< Explain other AI papers

LiveCodeBench Pro: How Do Olympiad Medalists Judge LLMs in Competitive Programming?

Zihan Zheng, Zerui Cheng, Zeyu Shen, Shang Zhou, Kaiyuan Liu, Hansen He, Dongruixuan Li, Stanley Wei, Hangyi Hao, Jianzhu Yao, Peiyao Sheng, Zixuan Wang, Wenhao Chai, Aleksandra Korolova, Peter Henderson, Sanjeev Arora, Pramod Viswanath, Jingbo Shang, Saining Xie

2025-06-16

LiveCodeBench Pro: How Do Olympiad Medalists Judge LLMs in Competitive
  Programming?

Summary

This paper talks about LiveCodeBench Pro, a new testing system that evaluates how well large language models (LLMs) perform on competitive programming problems, especially those used in big contests like Codeforces, ICPC, and IOI. Expert programmers who have won medals help tag and analyze the problems and the LLMs' answers to see where the models do well and where they fail.

What's the problem?

The problem is that even though some reports say LLMs can beat top human programmers, these models still have trouble with complex parts of programming contests that require deep understanding of algorithms and careful reasoning.
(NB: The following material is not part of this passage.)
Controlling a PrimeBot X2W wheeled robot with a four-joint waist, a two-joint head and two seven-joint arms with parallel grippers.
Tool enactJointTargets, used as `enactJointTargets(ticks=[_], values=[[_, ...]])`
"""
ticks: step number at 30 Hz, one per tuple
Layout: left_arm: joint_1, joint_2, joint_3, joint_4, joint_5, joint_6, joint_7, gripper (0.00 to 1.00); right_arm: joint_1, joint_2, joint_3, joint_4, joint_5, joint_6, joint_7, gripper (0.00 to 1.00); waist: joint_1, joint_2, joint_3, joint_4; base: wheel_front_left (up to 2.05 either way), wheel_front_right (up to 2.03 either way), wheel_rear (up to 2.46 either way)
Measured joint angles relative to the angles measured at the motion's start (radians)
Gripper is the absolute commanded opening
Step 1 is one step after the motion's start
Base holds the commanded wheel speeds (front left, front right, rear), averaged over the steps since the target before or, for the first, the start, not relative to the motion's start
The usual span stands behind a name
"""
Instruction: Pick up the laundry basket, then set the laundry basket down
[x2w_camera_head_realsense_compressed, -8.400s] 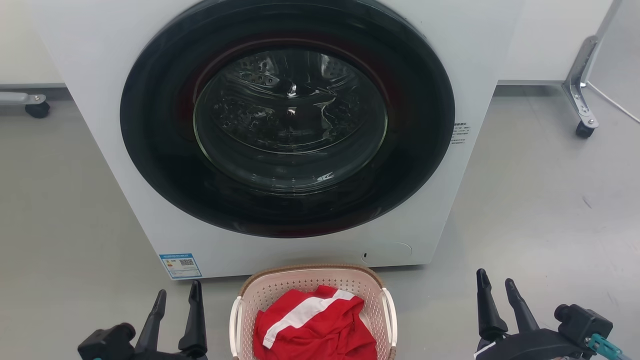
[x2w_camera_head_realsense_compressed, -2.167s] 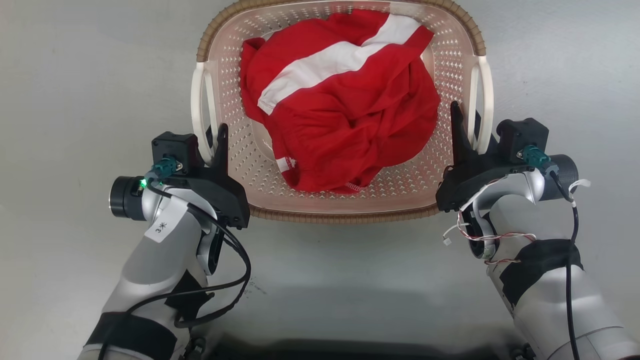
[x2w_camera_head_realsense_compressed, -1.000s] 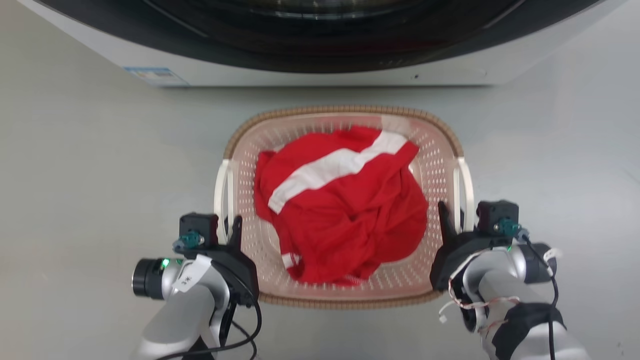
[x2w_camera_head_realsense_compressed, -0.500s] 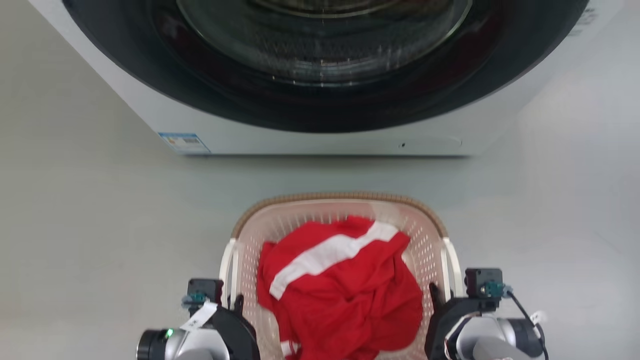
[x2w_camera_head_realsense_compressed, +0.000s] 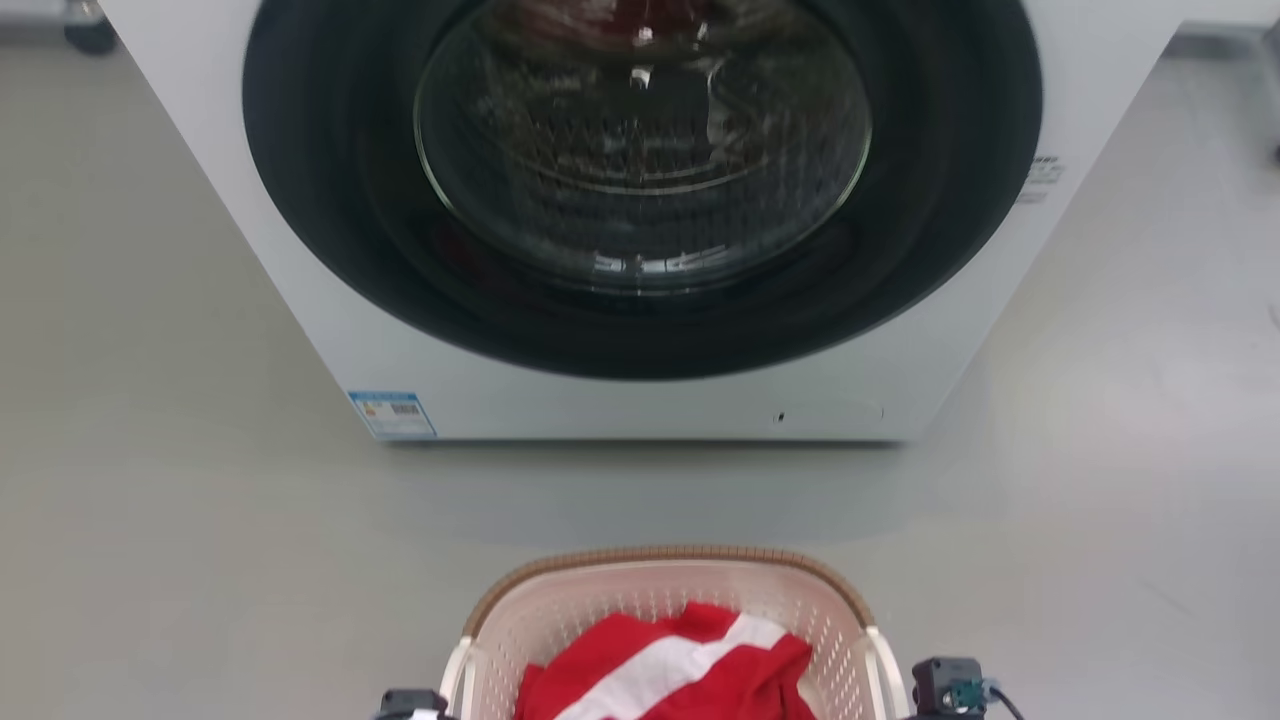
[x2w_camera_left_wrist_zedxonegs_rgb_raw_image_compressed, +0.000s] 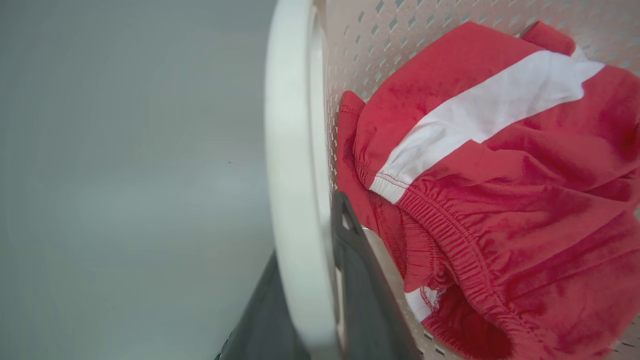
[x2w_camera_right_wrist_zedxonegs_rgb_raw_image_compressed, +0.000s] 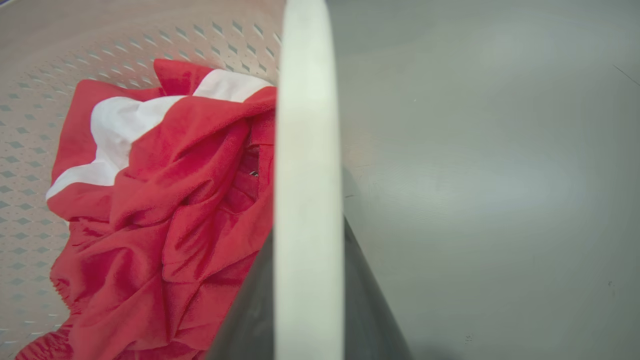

They do better on problems that require writing code accurately but struggle on problems needing advanced problem-solving and thinking about special cases. This means they often confidently give wrong answers when they don’t really understand the problem fully.

What's the solution?

The solution was to create LiveCodeBench Pro, a carefully controlled benchmark without data leaks, filled with a variety of problems from real contests and classified by top medalists. They analyzed how well different LLMs did on these problems and studied their mistakes in detail. This approach highlights exactly what kinds of problems challenge LLMs and shows that current models still lag behind the best human programmers, especially on the hardest problems.

Why it matters?

This matters because it gives a clear and fair way to measure how good AI is at competitive programming compared to humans. By understanding where LLMs struggle, researchers can focus on making improvements where the models need it most. This helps move AI forward in fields that require strong reasoning and precise coding skills, which are important for automating complex software development tasks in the future.

Abstract

LLMs perform well on implementation-heavy competitive programming problems but struggle with nuanced algorithmic reasoning, as highlighted by LiveCodeBench Pro.